Diretor de pesquisa econômica para América Latina do Goldman Sachs, Alberto Ramos espera que o próximo governo tente exercer mais controle sobre o setor de mineração e conseguir mais receita com ele. "Os royalties da mineração e do cobre devem aumentar e o arcabouço regulatório que o setor enfrentará deve ser menos amigável aos negócios", acredita. Segundo ele, a administração deve basicamente expandir o papel do Estado na economia, "diretamente ou indiretamente por meio de regulações".

A China e a arrecadação fiscal

Outro analista consultada, Eileen Gavin, da consultoria de risco Verisk Maplecroft, destaca o papel da China, nesse contexto. Ela prevê que Pequim deve pressionar Castillo "para que não cause problemas" e destaca o fato de que ele em 16 de julho visitou o embaixador chinês em Lima, em seu primeiro contato com autoridades internacionais.

Gavin prevê que a próxima administração abre espaço para "negociações duras com o setor de mineração", mas apenas se Castillo conseguir ficar durante um tempo no cargo, o que ela diz não ser seu cenário-base. O país de fato tem um histórico considerável de instabilidade e trocas de comando. Mesmo que consiga levar adiante seu mandato, ainda seria "altamente improvável" que Castillo adotasse uma nacionalização do setor. O presidente eleito já disse que não tem essa intenção, lembra ela. "Mas certamente as demandas fiscais sobre o setor devem crescer", aponta, lembrando que isso deve passar por royalties mais elevados, diante de ganhos recentes nos preços do cobre. Gavin ainda prevê tentativas de revisar acordos de estabilidade tributária, segundo ela "cerca de 25 atualmente", a maioria deles com vencimento apenas no fim da década atual ou durante a de 2030. Ainda para a analista, qualquer mudança fiscal substancial levaria algum tempo para se concretizar e ser fechada pelos lados envolvidos, de seis a doze meses, projeta.

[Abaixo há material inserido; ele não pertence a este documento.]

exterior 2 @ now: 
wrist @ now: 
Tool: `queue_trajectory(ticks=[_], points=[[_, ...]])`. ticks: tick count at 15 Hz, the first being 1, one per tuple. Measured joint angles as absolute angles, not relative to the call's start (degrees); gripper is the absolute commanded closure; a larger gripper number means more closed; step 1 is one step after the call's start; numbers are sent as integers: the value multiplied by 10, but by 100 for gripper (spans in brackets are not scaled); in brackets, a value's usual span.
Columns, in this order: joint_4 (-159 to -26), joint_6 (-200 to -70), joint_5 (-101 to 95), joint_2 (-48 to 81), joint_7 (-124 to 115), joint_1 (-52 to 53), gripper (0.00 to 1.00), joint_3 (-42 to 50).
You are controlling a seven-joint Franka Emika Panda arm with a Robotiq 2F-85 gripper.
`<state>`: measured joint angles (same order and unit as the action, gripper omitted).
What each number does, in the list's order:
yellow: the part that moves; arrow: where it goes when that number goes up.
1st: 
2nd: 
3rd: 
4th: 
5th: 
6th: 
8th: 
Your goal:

Para o Barclays, o novo presidente chega com uma agenda de "mudança estrutural profunda". O banco diz que isso gera "grandes preocupações e poderia levar a uma deterioração significativa dos fundamentos do país". Nesse contexto, o Barclays diz que estará atento ao novo gabinete e a uma estratégia que a próxima administração poderia tentar usar para reformar a Constituição.